LearningAgents: FEpisodeBuffer::GetRewards() using incorrect index?

anonymous-edc · March 31, 2025, 4:56pm

Hi,

While upgrading our version of the engine to 5.5.4 I was reading through the LearningAgents code and noticed FEpisodeBuffer::GetRewards() seems to use the incorrect index for fetching rewards, where it does RewardArrays[RewardId][RewardId] instead of RewardArrays[RewardId][InstanceIdx]. Notice that PushRewards() uses RewardArrays[RewardId][InstanceIdx]. Also the other Get/Push functions use the InstanceIdx in the same way PushRewards() does, making this more suspicious.

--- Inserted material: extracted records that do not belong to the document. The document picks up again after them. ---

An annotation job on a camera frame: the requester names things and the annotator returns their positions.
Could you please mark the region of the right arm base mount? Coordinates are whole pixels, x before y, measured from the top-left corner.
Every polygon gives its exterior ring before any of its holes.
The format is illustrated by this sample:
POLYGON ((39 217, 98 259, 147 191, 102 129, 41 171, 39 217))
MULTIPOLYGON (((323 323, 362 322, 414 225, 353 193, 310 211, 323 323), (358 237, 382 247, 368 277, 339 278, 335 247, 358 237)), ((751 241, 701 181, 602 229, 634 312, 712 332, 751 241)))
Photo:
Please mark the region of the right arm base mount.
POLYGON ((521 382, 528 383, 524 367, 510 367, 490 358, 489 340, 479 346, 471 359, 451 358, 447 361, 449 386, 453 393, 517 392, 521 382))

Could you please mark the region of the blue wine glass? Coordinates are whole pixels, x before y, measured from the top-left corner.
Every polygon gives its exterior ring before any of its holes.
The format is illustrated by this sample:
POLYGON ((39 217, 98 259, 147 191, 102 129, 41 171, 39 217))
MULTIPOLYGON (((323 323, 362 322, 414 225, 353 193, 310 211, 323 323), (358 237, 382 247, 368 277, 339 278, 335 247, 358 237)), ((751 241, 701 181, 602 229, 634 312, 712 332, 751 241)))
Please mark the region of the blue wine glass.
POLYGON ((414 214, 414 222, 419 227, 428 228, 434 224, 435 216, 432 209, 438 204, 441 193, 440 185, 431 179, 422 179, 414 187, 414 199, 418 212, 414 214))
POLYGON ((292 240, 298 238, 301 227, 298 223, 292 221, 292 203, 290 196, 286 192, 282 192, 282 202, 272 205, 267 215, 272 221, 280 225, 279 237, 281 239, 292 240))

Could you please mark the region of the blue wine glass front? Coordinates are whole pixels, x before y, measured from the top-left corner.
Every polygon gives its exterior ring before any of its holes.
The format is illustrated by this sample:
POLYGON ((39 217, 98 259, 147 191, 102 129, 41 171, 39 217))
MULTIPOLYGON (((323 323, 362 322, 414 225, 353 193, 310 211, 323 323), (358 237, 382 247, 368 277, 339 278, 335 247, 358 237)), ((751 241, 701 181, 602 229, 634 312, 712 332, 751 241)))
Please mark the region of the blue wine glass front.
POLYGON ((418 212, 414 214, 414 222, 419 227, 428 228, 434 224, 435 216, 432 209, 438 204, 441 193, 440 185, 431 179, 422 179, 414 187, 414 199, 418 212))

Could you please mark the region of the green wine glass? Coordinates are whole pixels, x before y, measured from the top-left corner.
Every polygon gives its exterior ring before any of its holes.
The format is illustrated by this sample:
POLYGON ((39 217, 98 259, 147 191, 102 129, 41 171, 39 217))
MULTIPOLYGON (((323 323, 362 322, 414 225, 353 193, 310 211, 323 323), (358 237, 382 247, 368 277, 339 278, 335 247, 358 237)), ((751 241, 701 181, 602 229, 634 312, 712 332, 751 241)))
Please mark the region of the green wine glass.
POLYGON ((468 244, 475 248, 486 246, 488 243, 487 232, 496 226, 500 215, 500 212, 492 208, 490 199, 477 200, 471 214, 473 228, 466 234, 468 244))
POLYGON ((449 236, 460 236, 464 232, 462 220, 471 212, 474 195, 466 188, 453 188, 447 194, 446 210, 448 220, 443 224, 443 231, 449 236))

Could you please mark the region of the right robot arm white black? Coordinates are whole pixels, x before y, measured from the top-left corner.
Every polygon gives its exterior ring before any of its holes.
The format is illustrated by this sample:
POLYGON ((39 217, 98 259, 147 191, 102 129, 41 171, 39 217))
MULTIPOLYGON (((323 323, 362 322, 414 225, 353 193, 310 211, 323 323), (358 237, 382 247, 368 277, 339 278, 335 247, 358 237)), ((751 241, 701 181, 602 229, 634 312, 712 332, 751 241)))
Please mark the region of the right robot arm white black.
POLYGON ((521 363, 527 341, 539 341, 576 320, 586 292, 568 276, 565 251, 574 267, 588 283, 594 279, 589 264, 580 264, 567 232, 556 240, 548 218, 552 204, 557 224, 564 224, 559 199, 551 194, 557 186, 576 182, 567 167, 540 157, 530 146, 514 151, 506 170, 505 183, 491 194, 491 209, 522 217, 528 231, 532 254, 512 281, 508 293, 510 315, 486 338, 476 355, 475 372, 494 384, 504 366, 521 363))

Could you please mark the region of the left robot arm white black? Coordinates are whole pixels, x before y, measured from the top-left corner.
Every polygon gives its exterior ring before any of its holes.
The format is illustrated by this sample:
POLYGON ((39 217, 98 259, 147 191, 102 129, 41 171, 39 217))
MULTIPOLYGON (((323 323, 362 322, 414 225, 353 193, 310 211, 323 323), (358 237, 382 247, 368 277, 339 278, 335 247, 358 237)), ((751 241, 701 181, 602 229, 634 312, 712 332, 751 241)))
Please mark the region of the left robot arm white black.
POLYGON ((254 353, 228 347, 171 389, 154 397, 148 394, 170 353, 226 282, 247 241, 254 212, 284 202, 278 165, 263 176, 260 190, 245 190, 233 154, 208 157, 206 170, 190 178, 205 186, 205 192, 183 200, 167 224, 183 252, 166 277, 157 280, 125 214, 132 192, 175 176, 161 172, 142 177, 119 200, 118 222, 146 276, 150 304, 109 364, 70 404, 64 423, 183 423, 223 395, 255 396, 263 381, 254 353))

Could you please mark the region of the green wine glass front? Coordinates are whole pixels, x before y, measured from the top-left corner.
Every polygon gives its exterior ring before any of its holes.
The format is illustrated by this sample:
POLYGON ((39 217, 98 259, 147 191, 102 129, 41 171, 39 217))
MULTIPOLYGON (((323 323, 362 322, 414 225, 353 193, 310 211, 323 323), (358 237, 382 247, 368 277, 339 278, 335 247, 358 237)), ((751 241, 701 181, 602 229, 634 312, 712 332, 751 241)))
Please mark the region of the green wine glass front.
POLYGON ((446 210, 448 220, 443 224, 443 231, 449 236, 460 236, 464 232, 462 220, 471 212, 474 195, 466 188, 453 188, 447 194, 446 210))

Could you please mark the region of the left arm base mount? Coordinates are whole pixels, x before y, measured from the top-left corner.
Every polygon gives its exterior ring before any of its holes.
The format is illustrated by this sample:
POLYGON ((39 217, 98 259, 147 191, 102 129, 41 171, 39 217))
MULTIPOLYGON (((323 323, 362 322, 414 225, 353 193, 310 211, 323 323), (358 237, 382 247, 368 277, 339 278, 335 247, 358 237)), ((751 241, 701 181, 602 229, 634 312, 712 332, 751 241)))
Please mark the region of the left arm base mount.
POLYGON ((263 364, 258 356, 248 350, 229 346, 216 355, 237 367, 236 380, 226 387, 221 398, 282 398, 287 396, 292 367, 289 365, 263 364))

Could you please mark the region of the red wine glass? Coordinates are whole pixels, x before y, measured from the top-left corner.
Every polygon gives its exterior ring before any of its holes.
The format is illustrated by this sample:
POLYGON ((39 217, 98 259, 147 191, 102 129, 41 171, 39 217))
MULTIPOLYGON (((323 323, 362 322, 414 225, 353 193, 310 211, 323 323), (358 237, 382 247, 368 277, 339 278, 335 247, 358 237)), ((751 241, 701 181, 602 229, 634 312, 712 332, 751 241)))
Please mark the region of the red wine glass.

`const TLearningArrayView<2, const float> FEpisodeBuffer::GetRewards(const int32 RewardId, const int32 InstanceIdx) const
{
UE_LEARNING_CHECKF(RewardId >= 0 && RewardId < RewardArrays.Num(), TEXT(“Reward id invalid!”));

// vvvvvvvv Should be InstanceIdx?
return RewardArrays[RewardId][RewardId].Slice(0, EpisodeStepNums[InstanceIdx]);
}`

As an aside, the whole reason we are doing this is to be able to calculate the same experience stats that the python script does - specifically the avg_reward and avg_reward_sum. Ideally this calculation would be made in C++ and passed to python so we could retrieve it instead of attempting to redo the calculation ourselves.

Thanks!

Deathcalibur · April 1, 2025, 1:47pm

Great catch. I will push up the fix shortly.

anonymous-edc · April 1, 2025, 3:28pm

Thanks for the quick turnaround. Can you paste the fix git sha or at least part of the commit message? We use git so it’ll make it easier to find.

anonymous-edc · April 1, 2025, 4:29pm

No problem, thank you!

anonymous-edc · April 1, 2025, 7:30pm

For future reference, it looks like the sha is 7eb4d365154f15fab5de21050d4eef93e4c78bed

https://github.com/EpicGames/UnrealEngine/commit/7eb4d365154f15fab5de21050d4eef93e4c78bed

Deathcalibur · April 1, 2025, 3:50pm

“Learning Agents: Fix a bug with GetRewards” on ue5-main. I don’t know the git sha. It looks like it hasn’t been pushed up to GitHub yet.

system · May 1, 2025, 10:01pm

This topic was automatically closed 30 days after the last reply. New replies are no longer allowed.